DESCRIPTION OF THE TASK: Each line of the data must reappear exactly in your answer, with no images included.

───── RECORDS PROVIDED ─────

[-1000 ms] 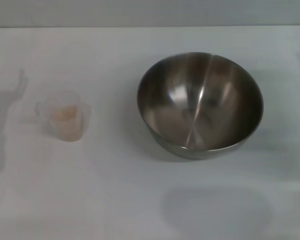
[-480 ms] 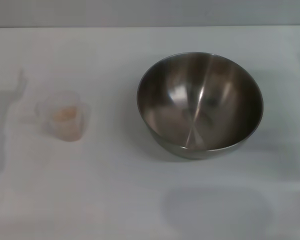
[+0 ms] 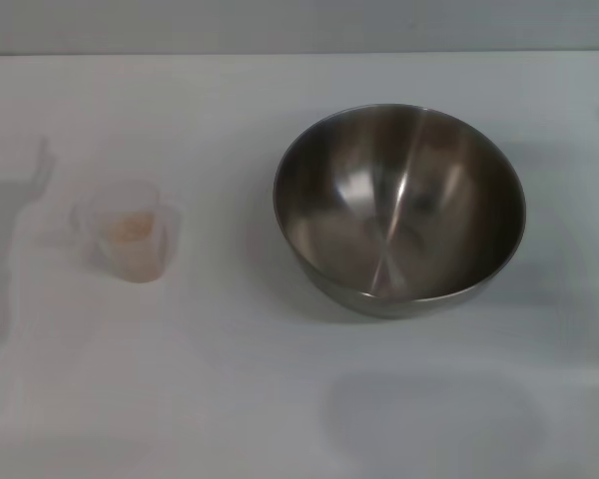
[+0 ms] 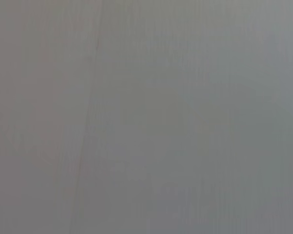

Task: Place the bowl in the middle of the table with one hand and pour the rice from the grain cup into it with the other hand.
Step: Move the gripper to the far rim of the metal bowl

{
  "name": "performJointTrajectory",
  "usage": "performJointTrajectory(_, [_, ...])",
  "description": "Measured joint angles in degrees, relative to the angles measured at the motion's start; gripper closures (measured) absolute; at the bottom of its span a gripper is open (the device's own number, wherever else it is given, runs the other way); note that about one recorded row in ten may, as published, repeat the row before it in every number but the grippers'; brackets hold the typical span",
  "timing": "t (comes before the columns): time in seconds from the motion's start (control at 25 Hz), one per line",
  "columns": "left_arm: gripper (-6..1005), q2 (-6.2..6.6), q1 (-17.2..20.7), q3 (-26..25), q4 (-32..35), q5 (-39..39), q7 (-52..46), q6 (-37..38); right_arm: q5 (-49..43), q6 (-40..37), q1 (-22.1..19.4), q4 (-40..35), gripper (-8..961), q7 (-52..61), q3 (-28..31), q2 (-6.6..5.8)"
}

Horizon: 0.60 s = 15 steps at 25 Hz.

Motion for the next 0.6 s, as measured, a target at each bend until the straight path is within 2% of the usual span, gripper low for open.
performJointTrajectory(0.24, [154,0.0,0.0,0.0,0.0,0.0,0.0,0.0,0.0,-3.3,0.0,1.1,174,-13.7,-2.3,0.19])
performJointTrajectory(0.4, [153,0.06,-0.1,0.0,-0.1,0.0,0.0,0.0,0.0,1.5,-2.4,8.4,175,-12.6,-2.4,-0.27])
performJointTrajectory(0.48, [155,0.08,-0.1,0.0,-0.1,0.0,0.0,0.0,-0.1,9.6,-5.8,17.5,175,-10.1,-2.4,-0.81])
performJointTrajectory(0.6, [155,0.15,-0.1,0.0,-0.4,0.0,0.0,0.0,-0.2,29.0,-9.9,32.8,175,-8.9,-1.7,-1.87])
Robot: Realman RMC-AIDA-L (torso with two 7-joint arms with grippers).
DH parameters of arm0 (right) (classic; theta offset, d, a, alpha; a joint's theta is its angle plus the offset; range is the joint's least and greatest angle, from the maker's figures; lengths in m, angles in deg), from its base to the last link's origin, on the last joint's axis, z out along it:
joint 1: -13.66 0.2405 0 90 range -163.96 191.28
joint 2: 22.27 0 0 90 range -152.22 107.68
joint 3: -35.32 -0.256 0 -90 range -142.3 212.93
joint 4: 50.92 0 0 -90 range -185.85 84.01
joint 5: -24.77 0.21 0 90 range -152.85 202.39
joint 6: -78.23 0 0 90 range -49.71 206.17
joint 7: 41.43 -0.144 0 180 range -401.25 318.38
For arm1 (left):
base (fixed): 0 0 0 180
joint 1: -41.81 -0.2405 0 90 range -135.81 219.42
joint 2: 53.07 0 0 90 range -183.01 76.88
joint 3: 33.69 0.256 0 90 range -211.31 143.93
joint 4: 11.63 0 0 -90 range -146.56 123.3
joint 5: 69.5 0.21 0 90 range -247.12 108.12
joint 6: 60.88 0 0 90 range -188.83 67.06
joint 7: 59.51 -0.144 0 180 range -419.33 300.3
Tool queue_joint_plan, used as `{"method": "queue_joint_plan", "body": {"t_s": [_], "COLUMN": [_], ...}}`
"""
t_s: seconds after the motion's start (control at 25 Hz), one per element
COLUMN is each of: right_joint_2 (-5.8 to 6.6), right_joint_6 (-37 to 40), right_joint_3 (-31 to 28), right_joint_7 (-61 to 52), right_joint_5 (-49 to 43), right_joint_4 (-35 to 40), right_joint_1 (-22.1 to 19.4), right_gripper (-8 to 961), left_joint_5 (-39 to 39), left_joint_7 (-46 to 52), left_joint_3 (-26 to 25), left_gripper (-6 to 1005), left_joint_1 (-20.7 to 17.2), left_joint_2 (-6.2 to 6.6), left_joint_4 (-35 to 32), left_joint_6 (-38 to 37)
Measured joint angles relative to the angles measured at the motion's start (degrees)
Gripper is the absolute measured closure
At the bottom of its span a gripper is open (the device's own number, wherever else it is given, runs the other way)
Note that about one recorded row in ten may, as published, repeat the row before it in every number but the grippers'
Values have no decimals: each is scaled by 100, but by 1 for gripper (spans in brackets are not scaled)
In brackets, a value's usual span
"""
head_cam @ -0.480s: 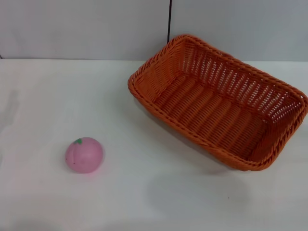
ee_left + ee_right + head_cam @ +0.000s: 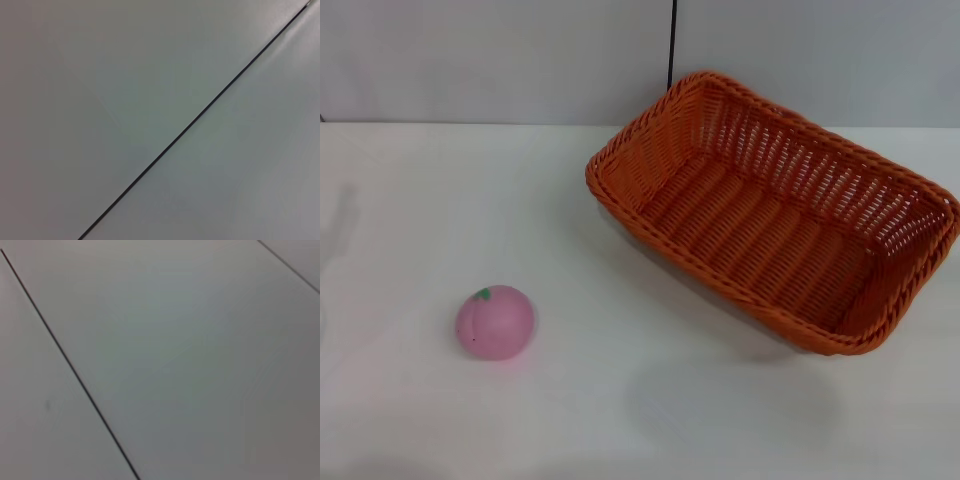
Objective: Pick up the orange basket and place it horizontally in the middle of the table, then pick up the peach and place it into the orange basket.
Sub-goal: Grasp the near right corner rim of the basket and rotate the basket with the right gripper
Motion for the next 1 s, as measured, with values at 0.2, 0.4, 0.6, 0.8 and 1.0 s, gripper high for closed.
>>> {"method": "queue_joint_plan", "body": {"t_s": [0.2,0.4,0.6,0.8,1.0], "right_joint_2": [16,133,612,931,1128], "right_joint_6": [-253,-387,-252,364,827], "right_joint_3": [515,801,860,919,1386], "right_joint_7": [-405,-2040,-4479,-6030,-6708], "right_joint_5": [-105,-1170,-3265,-5338,-6996], "right_joint_4": [459,1809,3549,5188,6044], "right_joint_1": [35,69,466,1118,1850], "right_gripper": [289,286,293,300,307], "left_joint_5": [-3,9,3,-11,-11], "left_joint_7": [2,3,3,5,6], "left_joint_3": [0,0,-2,-12,-12], "left_gripper": [166,167,167,167,167], "left_joint_1": [28,40,42,24,-8], "left_joint_2": [0,0,0,0,0], "left_joint_4": [4,10,13,13,12], "left_joint_6": [-60,-171,-323,-359,-323]}}
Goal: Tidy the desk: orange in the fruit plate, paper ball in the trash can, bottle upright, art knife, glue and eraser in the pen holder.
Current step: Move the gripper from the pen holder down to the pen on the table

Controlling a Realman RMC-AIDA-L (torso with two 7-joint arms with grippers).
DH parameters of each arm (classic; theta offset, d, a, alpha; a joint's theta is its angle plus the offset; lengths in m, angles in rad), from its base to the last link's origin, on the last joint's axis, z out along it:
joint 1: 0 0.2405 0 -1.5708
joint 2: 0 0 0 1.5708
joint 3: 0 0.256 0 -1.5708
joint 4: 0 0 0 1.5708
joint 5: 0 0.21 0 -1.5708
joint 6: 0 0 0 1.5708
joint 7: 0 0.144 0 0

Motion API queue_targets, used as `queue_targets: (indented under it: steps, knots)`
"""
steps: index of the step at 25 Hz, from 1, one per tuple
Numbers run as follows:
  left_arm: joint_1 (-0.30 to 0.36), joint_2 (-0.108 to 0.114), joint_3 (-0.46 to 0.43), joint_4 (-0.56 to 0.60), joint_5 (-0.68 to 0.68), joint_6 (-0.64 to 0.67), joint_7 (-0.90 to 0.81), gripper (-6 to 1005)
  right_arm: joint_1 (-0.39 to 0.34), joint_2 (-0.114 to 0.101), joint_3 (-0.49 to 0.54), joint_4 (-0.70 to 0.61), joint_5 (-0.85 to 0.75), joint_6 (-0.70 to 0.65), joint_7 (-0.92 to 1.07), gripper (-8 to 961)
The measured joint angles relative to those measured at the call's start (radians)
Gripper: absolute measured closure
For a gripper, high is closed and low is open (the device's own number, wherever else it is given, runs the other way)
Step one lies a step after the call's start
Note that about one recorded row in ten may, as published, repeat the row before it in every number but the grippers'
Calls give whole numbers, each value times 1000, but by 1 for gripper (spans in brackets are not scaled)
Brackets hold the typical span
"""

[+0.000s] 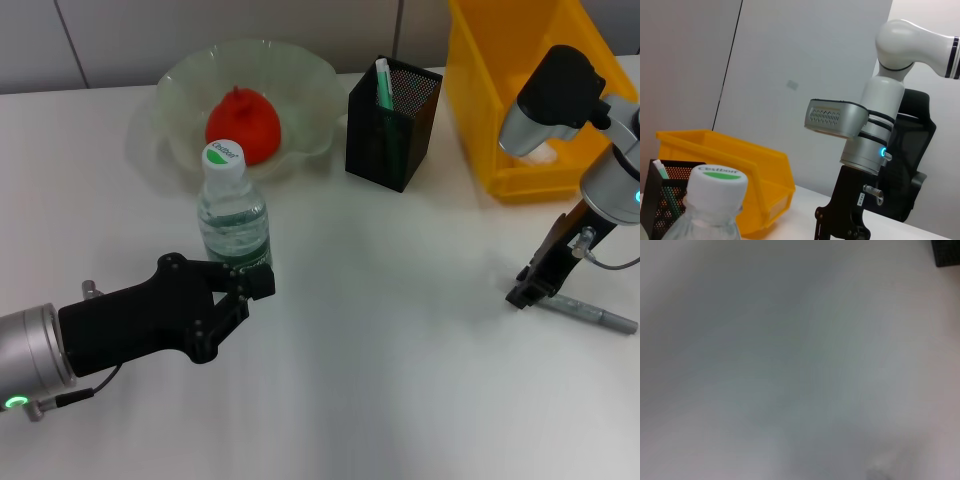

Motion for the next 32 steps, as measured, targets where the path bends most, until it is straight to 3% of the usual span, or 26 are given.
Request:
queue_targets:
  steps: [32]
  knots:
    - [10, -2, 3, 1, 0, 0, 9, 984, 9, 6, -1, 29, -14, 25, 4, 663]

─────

RESULT BELOW:
[-1000 ms] 
[-480 ms] 
[+0 ms] 
[+0 ms] 

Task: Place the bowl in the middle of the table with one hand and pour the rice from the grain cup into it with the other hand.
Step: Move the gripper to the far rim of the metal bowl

{
  "name": "performJointTrajectory",
  "usage": "performJointTrajectory(_, [_, ...])",
  "description": "Measured joint angles in degrees, relative to the angles measured at the motion's start; gripper closures (measured) absolute; at the bottom of its span a gripper is open (the device's own number, wherever else it is given, runs the other way); note that about one recorded row in ten may, as published, repeat the row before it in every number but the grippers'; brackets hold the typical span",
  "timing": "t (comes before the columns): time in seconds from the motion's start (control at 25 Hz), one per line",
  "columns": "left_arm: gripper (-6..1005), q2 (-6.2..6.6), q1 (-17.2..20.7), q3 (-26..25), q4 (-32..35), q5 (-39..39), q7 (-52..46), q6 (-37..38); right_arm: q5 (-49..43), q6 (-40..37), q1 (-22.1..19.4), q4 (-40..35), gripper (-8..961), q7 (-52..61), q3 (-28..31), q2 (-6.6..5.8)"
}

Horizon: 0.60 s = 15 steps at 25 Hz.

Motion for the next 0.6 s, as measured, a target at each bend until the straight path is within 2% of the usual span, gripper low for open.
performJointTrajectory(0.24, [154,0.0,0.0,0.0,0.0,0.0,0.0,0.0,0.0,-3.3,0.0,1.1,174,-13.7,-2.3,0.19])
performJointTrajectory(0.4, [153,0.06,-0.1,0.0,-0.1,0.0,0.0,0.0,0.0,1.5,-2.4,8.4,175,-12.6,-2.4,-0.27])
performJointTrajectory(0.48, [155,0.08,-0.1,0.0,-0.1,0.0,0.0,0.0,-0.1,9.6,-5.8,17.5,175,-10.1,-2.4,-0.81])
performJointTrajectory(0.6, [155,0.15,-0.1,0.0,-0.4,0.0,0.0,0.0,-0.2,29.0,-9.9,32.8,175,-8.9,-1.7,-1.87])
Robot: Realman RMC-AIDA-L (torso with two 7-joint arms with grippers).
DH parameters of arm0 (right) (classic; theta offset, d, a, alpha; a joint's theta is its angle plus the offset; range is the joint's least and greatest angle, from the maker's figures; lengths in m, angles in deg), from its base to the last link's origin, on the last joint's axis, z out along it:
joint 1: -13.66 0.2405 0 90 range -163.96 191.28
joint 2: 22.27 0 0 90 range -152.22 107.68
joint 3: -35.32 -0.256 0 -90 range -142.3 212.93
joint 4: 50.92 0 0 -90 range -185.85 84.01
joint 5: -24.77 0.21 0 90 range -152.85 202.39
joint 6: -78.23 0 0 90 range -49.71 206.17
joint 7: 41.43 -0.144 0 180 range -401.25 318.38
For arm1 (left):
base (fixed): 0 0 0 180
joint 1: -41.81 -0.2405 0 90 range -135.81 219.42
joint 2: 53.07 0 0 90 range -183.01 76.88
joint 3: 33.69 0.256 0 90 range -211.31 143.93
joint 4: 11.63 0 0 -90 range -146.56 123.3
joint 5: 69.5 0.21 0 90 range -247.12 108.12
joint 6: 60.88 0 0 90 range -188.83 67.06
joint 7: 59.51 -0.144 0 180 range -419.33 300.3
Tool queue_joint_plan, used as `{"method": "queue_joint_plan", "body": {"t_s": [_], "COLUMN": [_], ...}}`
"""
t_s: seconds after the motion's start (control at 25 Hz), one per element
COLUMN is each of: right_joint_2 (-5.8 to 6.6), right_joint_6 (-37 to 40), right_joint_3 (-31 to 28), right_joint_7 (-61 to 52), right_joint_5 (-49 to 43), right_joint_4 (-35 to 40), right_joint_1 (-22.1 to 19.4), right_gripper (-8 to 961), left_joint_5 (-39 to 39), left_joint_7 (-46 to 52), left_joint_3 (-26 to 25), left_gripper (-6 to 1005), left_joint_1 (-20.7 to 17.2), left_joint_2 (-6.2 to 6.6), left_joint_4 (-35 to 32), left_joint_6 (-38 to 37)
Measured joint angles relative to the angles measured at the motion's start (degrees)
Gripper is the absolute measured closure
At the bottom of its span a gripper is open (the device's own number, wherever else it is given, runs the other way)
Note that about one recorded row in ten may, as published, repeat the row before it in every number but the grippers'
Values have no decimals: each is scaled by 100, but by 1 for gripper (spans in brackets are not scaled)
In brackets, a value's usual span
"""
head_cam @ -0.480s: 
ee_left + ee_right + head_cam @ +0.000s: 
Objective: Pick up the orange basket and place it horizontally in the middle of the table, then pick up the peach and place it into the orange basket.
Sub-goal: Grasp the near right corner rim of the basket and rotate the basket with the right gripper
Motion for the next 1 s, as measured, with values at 0.2, 0.4, 0.6, 0.8 and 1.0 s, gripper high for closed.
>>> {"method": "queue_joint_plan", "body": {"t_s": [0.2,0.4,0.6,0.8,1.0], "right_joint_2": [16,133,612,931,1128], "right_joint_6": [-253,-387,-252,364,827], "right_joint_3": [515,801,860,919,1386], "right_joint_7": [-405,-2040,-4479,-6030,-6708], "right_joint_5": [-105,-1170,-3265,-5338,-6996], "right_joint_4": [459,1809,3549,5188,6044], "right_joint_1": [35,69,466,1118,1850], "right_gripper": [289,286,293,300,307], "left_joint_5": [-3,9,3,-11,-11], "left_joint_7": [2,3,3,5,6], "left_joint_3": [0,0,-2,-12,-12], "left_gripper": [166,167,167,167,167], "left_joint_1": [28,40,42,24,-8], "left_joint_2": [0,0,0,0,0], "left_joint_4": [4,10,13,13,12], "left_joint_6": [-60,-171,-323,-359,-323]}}
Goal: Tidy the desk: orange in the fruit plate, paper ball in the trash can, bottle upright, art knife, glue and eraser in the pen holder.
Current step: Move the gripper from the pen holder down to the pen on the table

Controlling a Realman RMC-AIDA-L (torso with two 7-joint arms with grippers).
DH parameters of each arm (classic; theta offset, d, a, alpha; a joint's theta is its angle plus the offset; lengths in m, angles in rad), from its base to the last link's origin, on the last joint's axis, z out along it:
joint 1: 0 0.2405 0 -1.5708
joint 2: 0 0 0 1.5708
joint 3: 0 0.256 0 -1.5708
joint 4: 0 0 0 1.5708
joint 5: 0 0.21 0 -1.5708
joint 6: 0 0 0 1.5708
joint 7: 0 0.144 0 0

Motion API queue_targets, used as `queue_targets: (indented under it: steps, knots)`
"""
steps: index of the step at 25 Hz, from 1, one per tuple
Numbers run as follows:
  left_arm: joint_1 (-0.30 to 0.36), joint_2 (-0.108 to 0.114), joint_3 (-0.46 to 0.43), joint_4 (-0.56 to 0.60), joint_5 (-0.68 to 0.68), joint_6 (-0.64 to 0.67), joint_7 (-0.90 to 0.81), gripper (-6 to 1005)
  right_arm: joint_1 (-0.39 to 0.34), joint_2 (-0.114 to 0.101), joint_3 (-0.49 to 0.54), joint_4 (-0.70 to 0.61), joint_5 (-0.85 to 0.75), joint_6 (-0.70 to 0.65), joint_7 (-0.92 to 1.07), gripper (-8 to 961)
The measured joint angles relative to those measured at the call's start (radians)
Gripper: absolute measured closure
For a gripper, high is closed and low is open (the device's own number, wherever else it is given, runs the other way)
Step one lies a step after the call's start
Note that about one recorded row in ten may, as published, repeat the row before it in every number but the grippers'
Calls give whole numbers, each value times 1000, but by 1 for gripper (spans in brackets are not scaled)
Brackets hold the typical span
"""

[+0.000s] 

Motion for the next 32 steps, as measured, targets where the path bends most, until it is straight to 3% of the usual span, or 26 are given.
Request:
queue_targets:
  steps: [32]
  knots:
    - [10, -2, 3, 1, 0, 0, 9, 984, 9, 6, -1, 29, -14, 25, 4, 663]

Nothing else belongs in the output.